News
Prasit Bhattacharya, our new tenure-track topologist, and Sarah Archuletta, our new college-track faculty, are both settling in very well. We also have research collaborators of some dept members here as visitors this year. Candelario Castaneda works with Ross, and Joel Lucero-Bryan works with Guram and Ilya. We can sure use the new help. Among our 15 tenure-track faculty and 5 college-track faculty we have 5 on leave for part or all of the year. This makes it pretty difficult to get the basic business of running a department done.
Our staffing issues will hopefully take a better turn in the near future. We have one college-track position that has just closed and we are now screening the applicants. There are two more college-track positions, three tenure-track positions, and two 2-year postdoctoral positions (open areas) currently being advertised on Mathjobs. The tenure-track positions are in algebra/algebraic geometry, functional analysis, and a position given by the chancellor to support education. If you know of strong candidates for any of these positions, please point them to this link: https://www.mathjobs.org/jobs/NMSU
The department and university in general are not completely out of the pandemic, but there is definitely much more activity at the university. About 80% of our classes are in person. Many of our seminars and colloquia are hybrid, with an in-person audience and broadcast over zoom. The equipment in SH 107 and now in SH 236 has worked well for this. The graduate student interest in these events is probably stronger than at any time since I’ve been at NMSU. On a lesser note, after a strong start to the semester in our in-person undergraduate classes, there seems to be a decrease in attendance across many departments. One area where there is no lack of enthusiasm is our labs that are staffed with peer learning assistants. It would be great if we could do more of this.
While our tutoring center in Walden Hall remains shuttered (with no end in sight), in-person tutoring (in addition to online) is back and beginning to grow. This currently takes place in the windowless little room that used to store Joe Zund’s books and in one of our small conference rooms.
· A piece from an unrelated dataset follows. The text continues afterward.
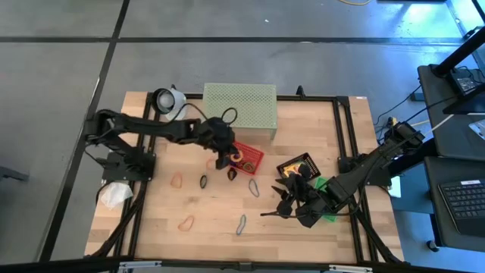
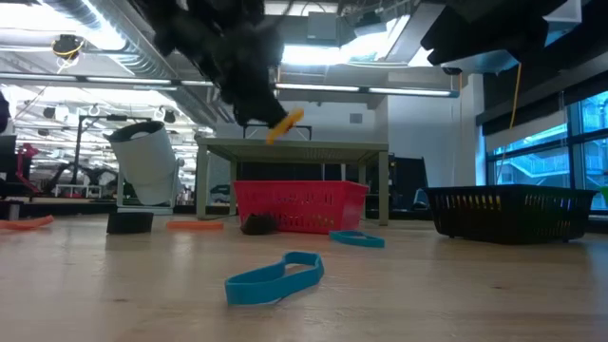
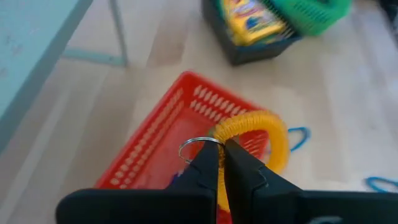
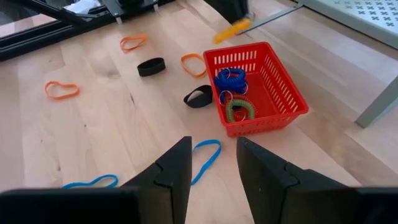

We have funding from Bank of America to hire some tutors, and we are working with Renay Scott, Vice President of Student Success, to try to get more suitable space in the computer lab in SH 118. The Psych and CS departments have been very helpful in helping us cope with the Walden Hall closure.
About the Department
The department offers courses in mathematics and statistics leading to the Bachelor’s, Master’s and Doctoral degree. At the Bachelor’s level we have several options for career preparation, such as applied mathematics and actuarial science.
Our faculty has research groups in many areas of pure and applied mathematics, and in mathematics education. Strengths lie in commutative algebra, logic and foundations, probability and statistics, dynamical systems, mathematical biology, variational methods in partial differential equations especially relevant to materials science, and applied and computational harmonic analysis with applications to machine learning and data analysis.
We provide courses for other disciplines throughout the NMSU main campus. This includes the sciences, engineering, social sciences, humanities, agriculture, business, and education. This includes preparatory and general education courses that ensure every student has the quantitative and reasoning skills needed every career now demands.
The department’s mission is to provide core education in mathematics and statistics that prepares graduate and undergraduate students to be knowledgeable and responsible citizens of the world.
Our Math Tutoring Center offers free online and in-person tutoring services to math students in all majors.